◆ ASSIGNMENT
Please copy the lines below exactly, from the first one through the line showing "Find the orange storage box.".

[Stored items from a collection]
========

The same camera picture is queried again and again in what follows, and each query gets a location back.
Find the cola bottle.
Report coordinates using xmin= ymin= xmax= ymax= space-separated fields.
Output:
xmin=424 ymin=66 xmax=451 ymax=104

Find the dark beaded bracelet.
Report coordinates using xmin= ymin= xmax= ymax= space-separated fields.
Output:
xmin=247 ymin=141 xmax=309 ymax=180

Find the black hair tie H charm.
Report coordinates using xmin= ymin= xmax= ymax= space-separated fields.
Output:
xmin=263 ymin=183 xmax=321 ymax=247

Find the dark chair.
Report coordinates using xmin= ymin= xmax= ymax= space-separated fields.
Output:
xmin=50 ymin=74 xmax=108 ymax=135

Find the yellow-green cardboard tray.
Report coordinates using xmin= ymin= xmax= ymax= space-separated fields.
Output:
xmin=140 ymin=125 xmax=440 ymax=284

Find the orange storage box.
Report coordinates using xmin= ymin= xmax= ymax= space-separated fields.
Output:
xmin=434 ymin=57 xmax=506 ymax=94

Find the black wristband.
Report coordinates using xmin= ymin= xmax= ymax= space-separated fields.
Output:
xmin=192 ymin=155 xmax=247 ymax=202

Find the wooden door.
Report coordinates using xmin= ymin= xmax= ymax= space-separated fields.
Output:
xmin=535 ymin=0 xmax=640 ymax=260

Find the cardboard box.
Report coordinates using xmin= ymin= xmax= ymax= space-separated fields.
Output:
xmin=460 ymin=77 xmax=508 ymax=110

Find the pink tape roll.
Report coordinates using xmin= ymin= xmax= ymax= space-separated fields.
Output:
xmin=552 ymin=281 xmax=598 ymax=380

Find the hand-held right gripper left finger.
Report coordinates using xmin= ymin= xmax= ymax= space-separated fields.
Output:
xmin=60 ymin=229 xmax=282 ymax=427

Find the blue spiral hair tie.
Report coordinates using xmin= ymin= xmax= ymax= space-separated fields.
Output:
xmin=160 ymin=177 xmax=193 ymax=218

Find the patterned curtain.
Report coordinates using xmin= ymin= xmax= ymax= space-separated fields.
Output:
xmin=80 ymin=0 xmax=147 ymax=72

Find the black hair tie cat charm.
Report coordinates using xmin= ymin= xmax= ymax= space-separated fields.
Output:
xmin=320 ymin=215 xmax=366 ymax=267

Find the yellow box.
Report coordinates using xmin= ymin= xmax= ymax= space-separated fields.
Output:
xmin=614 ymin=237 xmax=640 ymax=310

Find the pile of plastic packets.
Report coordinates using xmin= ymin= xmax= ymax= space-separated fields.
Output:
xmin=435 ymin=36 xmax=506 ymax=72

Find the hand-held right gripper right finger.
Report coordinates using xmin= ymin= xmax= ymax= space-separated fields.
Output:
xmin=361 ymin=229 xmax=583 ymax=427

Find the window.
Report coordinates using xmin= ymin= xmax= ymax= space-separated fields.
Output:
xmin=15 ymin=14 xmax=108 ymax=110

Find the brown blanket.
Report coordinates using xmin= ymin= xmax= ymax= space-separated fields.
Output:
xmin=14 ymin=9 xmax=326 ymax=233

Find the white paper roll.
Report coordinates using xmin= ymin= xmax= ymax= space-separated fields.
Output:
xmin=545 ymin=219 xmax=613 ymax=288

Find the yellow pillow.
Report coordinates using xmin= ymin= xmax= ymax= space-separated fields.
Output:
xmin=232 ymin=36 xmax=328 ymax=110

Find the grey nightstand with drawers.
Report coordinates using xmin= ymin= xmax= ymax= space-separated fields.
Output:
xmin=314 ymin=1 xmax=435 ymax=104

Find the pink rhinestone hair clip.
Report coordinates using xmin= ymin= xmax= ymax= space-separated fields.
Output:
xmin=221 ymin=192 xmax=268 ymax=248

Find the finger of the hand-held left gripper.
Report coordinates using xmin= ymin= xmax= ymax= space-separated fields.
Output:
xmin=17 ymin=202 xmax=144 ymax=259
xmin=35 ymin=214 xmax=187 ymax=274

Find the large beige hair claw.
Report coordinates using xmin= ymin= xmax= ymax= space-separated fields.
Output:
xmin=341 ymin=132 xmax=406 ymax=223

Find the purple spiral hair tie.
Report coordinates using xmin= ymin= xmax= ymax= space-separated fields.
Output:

========

◆ REPLY TO THE EXERCISE
The same camera picture is queried again and again in what follows, and each query gets a location back.
Find the cola bottle.
Report coordinates using xmin= ymin= xmax= ymax= space-separated fields.
Output:
xmin=424 ymin=66 xmax=451 ymax=104

Find the dark beaded bracelet.
Report coordinates using xmin= ymin= xmax= ymax= space-separated fields.
Output:
xmin=247 ymin=141 xmax=309 ymax=180

Find the black hair tie H charm.
Report coordinates using xmin= ymin= xmax= ymax= space-separated fields.
Output:
xmin=263 ymin=183 xmax=321 ymax=247

Find the dark chair.
Report coordinates using xmin= ymin= xmax= ymax= space-separated fields.
Output:
xmin=50 ymin=74 xmax=108 ymax=135

Find the yellow-green cardboard tray.
Report coordinates using xmin= ymin= xmax= ymax= space-separated fields.
Output:
xmin=140 ymin=125 xmax=440 ymax=284

Find the orange storage box.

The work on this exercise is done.